“There are previous studies into what affects the formation of organic chlorine in the ground, but these investigated one environmental factor at a time. What’s unique about this study is that we have studied several factors simultaneously. This has revealed new patterns”, says David Bastviken, professor at Linköping University.
The environmental factors that were studied in combination in the new study are soil moisture, nitrate, chloride and carbon. By way of two large experiments with forest soil from the regions of Kolmården and Linköping, the researchers were able to measure how the various environmental factors affect chlorination. The addition of easily degradable organic carbon forms (such as glucose) was found to increase chlorination significantly. The results have been published in the scientific journal Environmental Science & Technology.

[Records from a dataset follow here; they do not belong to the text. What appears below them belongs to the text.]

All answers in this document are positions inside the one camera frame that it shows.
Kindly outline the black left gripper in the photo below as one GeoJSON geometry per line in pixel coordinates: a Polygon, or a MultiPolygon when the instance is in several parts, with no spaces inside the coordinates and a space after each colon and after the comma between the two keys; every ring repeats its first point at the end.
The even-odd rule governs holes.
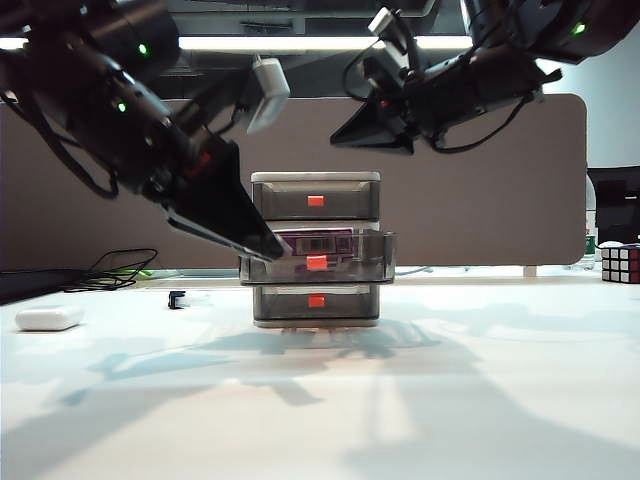
{"type": "Polygon", "coordinates": [[[243,257],[288,255],[242,186],[237,144],[211,132],[200,112],[156,98],[114,99],[106,110],[106,197],[121,187],[140,194],[169,211],[174,229],[243,257]]]}

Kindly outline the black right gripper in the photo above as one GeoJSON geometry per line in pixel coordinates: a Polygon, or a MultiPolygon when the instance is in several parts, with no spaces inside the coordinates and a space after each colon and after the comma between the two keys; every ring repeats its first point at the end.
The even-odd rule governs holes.
{"type": "Polygon", "coordinates": [[[561,78],[559,69],[546,73],[513,47],[479,49],[407,81],[403,118],[391,102],[369,100],[330,136],[330,144],[413,155],[412,139],[442,145],[450,128],[514,101],[522,107],[561,78]]]}

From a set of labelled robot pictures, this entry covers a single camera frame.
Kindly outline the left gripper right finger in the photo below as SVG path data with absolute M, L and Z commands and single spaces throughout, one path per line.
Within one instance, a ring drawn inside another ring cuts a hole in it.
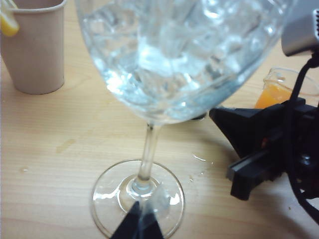
M 160 228 L 160 219 L 169 213 L 170 195 L 164 185 L 158 185 L 149 199 L 142 203 L 141 212 L 141 238 L 163 239 L 164 234 Z

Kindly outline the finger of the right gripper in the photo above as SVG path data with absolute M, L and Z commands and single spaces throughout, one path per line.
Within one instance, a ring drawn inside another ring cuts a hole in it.
M 264 109 L 213 108 L 209 117 L 225 135 L 239 157 L 259 150 L 268 132 L 283 123 L 285 104 Z

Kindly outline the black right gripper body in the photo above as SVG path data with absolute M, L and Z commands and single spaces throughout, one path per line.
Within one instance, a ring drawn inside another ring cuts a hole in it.
M 245 157 L 231 164 L 227 178 L 232 181 L 231 195 L 247 200 L 251 191 L 264 181 L 274 181 L 286 173 L 283 123 L 270 130 L 262 145 Z M 319 110 L 299 98 L 292 114 L 292 160 L 298 189 L 306 199 L 319 196 Z

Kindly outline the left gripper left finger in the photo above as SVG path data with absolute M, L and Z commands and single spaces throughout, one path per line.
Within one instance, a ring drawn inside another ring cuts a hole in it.
M 111 236 L 111 239 L 136 239 L 138 237 L 140 215 L 140 204 L 135 202 Z

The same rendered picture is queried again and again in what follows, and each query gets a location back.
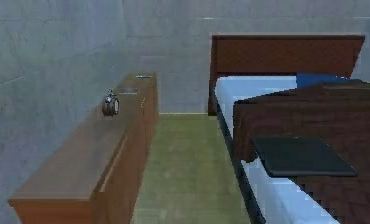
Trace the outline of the brown wooden dresser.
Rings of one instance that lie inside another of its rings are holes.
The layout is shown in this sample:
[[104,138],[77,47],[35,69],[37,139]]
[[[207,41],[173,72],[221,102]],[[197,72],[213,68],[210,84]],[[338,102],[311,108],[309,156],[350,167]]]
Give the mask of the brown wooden dresser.
[[93,109],[10,197],[22,224],[131,223],[158,121],[156,74],[131,73],[114,93],[118,114]]

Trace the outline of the brown wooden bed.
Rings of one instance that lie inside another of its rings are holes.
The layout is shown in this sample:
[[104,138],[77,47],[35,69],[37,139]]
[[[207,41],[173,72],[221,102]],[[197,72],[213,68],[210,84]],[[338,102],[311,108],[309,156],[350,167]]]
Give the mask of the brown wooden bed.
[[[231,157],[233,105],[237,100],[296,89],[296,75],[327,74],[362,81],[351,74],[361,35],[215,35],[212,38],[208,113],[218,119],[237,182],[240,167]],[[260,224],[252,219],[251,224]]]

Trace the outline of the black closed laptop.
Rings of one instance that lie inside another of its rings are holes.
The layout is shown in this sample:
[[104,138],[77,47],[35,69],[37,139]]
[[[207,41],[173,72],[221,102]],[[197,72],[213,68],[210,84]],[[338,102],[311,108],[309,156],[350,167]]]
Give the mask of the black closed laptop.
[[357,175],[357,171],[320,138],[256,137],[252,139],[252,144],[270,177]]

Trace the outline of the blue pillow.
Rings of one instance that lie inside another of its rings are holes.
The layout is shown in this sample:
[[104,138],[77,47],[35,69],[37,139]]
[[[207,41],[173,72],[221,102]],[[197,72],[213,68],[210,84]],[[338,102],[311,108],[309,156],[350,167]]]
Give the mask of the blue pillow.
[[347,82],[347,81],[349,81],[349,78],[327,74],[298,73],[296,75],[296,83],[298,88],[303,88],[318,83]]

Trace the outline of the dark brown blanket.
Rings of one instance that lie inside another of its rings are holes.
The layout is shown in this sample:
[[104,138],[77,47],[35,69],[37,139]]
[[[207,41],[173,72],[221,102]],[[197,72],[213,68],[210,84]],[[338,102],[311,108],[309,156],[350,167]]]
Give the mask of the dark brown blanket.
[[[249,215],[260,224],[370,224],[370,85],[321,83],[237,100],[231,157],[240,167]],[[256,137],[316,137],[354,177],[270,177]]]

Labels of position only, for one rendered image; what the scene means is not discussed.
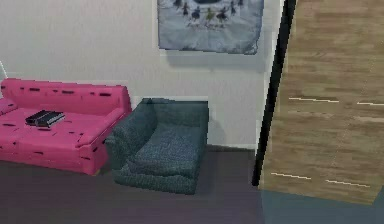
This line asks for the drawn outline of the brown wooden cupboard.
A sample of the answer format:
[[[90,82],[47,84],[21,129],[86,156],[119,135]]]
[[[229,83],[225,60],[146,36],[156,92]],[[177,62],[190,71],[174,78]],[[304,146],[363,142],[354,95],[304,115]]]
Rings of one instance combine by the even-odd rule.
[[[259,187],[375,201],[384,187],[384,0],[297,0]]]

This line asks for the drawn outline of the blue-grey wall picture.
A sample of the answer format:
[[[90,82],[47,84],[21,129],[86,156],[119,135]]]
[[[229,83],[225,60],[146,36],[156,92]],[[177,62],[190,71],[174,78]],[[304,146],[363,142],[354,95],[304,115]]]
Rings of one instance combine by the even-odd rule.
[[[255,55],[264,0],[157,0],[164,50]]]

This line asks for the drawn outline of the black book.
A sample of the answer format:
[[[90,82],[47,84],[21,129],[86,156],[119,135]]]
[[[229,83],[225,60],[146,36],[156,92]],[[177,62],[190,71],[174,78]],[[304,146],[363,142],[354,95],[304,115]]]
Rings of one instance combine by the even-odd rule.
[[[50,127],[65,117],[63,112],[41,110],[25,119],[25,123],[36,127]]]

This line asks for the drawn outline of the pink sofa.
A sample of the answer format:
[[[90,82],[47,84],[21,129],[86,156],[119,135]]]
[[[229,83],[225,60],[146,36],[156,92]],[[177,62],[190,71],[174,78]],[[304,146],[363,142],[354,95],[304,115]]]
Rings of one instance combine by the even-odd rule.
[[[0,82],[0,160],[95,175],[107,162],[105,139],[132,112],[125,86],[7,78]],[[63,112],[50,127],[25,119]]]

Chlorination – more than persistent compounds
The main players in the chlorination process are the microorganisms that have the ability to chlorinate the soil. Previously, researchers believed that microorganisms, in particular fungi, chlorinate organic material in order to break it down into smaller ‘edible’ pieces. The study from Linköping University shows that this is probably not the case.
When the microorganisms are favoured, which in the experiment was done by giving them access to easily obtainable organic carbon, it turned out that chlorination actually increased dramatically. That is, chlorination increased when the microorganisms had easier access to food. Thus, chlorination can have important ecological functions related to the activity of microorganisms, such as dealing with dangerous oxygen radicals that form during metabolism, or being part of the chemical battle that the microorganisms are engaged in, in the competition for resources in the ground.
Chloride in soil has also been considered a non-reactive element, i.e. one that does not react to other chemical elements and compounds.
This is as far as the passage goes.